### What you should do
If a line in the entries below includes "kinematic", pick it out and copy it.

### Stored items

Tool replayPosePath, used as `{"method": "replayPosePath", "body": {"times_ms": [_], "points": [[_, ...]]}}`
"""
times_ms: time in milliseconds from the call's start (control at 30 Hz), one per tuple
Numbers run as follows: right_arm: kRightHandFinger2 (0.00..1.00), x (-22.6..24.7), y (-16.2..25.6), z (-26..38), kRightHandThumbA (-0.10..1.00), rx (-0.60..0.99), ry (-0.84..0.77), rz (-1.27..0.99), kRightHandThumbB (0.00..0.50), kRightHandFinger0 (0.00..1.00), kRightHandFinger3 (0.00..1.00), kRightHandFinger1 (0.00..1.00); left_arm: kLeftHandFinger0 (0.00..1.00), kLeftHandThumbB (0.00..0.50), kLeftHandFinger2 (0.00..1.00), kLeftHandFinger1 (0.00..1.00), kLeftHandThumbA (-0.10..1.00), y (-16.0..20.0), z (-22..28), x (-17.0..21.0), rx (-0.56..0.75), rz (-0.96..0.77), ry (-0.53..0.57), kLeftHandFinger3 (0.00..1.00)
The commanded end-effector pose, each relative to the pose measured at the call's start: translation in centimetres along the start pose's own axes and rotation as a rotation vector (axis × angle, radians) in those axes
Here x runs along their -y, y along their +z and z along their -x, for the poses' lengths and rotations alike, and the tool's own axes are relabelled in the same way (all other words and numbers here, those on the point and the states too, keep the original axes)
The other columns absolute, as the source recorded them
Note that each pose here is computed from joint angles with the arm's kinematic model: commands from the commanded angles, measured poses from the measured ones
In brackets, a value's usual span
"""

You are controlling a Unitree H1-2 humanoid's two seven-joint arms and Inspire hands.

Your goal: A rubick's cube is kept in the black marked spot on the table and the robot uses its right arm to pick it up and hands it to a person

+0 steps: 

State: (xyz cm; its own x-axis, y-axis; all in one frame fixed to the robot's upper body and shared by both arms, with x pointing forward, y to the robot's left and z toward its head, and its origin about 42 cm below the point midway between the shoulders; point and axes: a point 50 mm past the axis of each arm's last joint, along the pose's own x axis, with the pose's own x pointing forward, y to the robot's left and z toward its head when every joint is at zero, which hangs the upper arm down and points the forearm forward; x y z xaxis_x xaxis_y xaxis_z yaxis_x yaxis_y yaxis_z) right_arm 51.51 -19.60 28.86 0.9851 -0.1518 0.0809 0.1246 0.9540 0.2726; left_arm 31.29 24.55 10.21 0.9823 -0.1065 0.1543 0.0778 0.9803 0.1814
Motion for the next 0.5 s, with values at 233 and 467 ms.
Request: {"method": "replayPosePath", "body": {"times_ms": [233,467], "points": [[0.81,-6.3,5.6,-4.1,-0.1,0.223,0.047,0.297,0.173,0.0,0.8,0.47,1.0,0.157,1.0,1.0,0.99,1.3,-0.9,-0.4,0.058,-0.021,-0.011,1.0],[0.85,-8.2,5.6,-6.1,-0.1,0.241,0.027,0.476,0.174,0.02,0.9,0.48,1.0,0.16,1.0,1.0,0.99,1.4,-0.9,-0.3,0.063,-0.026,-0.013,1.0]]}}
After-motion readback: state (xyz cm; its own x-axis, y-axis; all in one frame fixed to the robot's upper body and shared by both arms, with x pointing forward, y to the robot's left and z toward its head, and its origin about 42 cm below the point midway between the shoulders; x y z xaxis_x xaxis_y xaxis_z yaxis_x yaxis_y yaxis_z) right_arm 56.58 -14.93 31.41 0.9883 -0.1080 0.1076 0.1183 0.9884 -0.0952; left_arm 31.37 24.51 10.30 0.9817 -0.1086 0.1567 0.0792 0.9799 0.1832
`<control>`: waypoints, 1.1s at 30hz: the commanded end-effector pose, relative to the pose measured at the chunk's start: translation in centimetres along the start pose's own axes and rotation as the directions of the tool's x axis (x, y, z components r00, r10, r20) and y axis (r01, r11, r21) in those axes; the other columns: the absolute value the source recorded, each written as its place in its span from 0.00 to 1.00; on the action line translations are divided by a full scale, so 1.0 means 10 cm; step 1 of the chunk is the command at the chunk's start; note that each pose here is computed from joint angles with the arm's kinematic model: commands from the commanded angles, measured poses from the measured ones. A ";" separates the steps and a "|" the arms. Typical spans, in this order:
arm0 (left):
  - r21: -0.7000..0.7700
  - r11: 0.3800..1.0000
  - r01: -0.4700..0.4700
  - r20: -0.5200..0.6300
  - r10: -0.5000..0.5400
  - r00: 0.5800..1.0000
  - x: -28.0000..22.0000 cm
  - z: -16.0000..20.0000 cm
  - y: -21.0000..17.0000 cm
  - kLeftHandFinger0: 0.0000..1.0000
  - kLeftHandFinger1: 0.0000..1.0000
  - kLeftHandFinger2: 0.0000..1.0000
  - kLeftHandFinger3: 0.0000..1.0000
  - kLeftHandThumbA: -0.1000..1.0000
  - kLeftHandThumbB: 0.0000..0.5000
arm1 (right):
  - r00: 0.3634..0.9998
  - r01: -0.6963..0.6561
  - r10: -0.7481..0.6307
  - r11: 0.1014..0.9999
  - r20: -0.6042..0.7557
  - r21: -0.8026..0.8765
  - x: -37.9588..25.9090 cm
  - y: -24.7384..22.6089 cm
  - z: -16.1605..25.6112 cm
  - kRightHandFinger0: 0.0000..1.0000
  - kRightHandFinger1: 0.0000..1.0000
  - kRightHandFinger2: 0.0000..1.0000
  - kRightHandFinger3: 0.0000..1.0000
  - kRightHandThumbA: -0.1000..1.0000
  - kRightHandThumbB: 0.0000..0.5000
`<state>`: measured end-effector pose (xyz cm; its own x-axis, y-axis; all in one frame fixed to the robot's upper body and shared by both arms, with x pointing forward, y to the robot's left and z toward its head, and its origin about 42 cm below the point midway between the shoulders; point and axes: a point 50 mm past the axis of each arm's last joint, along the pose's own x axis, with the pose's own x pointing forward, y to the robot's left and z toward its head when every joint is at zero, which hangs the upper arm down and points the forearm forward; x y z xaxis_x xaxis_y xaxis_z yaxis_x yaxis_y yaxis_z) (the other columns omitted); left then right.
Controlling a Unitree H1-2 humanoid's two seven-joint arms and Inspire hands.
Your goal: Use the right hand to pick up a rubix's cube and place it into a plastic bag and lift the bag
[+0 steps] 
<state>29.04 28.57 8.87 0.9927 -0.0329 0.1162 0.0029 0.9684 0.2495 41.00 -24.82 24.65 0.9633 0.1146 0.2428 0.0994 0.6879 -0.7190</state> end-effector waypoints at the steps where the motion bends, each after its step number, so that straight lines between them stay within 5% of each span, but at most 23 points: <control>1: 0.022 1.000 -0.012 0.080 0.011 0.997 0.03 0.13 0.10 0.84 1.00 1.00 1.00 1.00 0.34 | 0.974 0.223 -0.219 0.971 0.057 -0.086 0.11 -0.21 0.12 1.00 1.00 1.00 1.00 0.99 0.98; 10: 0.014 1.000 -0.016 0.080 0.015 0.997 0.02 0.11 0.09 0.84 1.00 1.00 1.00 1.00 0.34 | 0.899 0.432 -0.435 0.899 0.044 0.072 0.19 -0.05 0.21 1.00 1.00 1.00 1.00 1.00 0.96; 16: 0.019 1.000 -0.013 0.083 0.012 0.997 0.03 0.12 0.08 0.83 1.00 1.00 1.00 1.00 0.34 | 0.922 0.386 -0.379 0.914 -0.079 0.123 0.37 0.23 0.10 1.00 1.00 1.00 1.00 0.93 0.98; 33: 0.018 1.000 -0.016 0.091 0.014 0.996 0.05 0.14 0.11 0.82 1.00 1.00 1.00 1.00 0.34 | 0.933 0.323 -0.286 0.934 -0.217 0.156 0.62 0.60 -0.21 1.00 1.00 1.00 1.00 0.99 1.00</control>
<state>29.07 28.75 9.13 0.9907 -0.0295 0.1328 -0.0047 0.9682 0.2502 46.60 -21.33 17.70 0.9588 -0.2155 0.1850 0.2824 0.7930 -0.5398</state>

### Your solution
Note that each pose here is computed from joint angles with the arm's kinematic model: commands from the commanded angles, measured poses from the measured ones
`<control>`: waypoints, 1.1s at 30hz: the commanded end-effector pose, relative to the pose measured at the chunk's start: translation in centimetres along the start pose's own axes and rotation as the directions of the tool's x axis (x, y, z components r00, r10, r20) and y axis (r01, r11, r21) in those axes; the other columns: the absolute value the source recorded, each written as its place in its span from 0.00 to 1.00; on the action line translations are divided by a full scale, so 1.0 means 10 cm; step 1 of the chunk is the command at the chunk's start; note that each pose here is computed from joint angles with the arm's kinematic model: commands from the commanded angles, measured poses from the measured ones. A ";" separates the steps and a "|" the arms. Typical spans, in this order:

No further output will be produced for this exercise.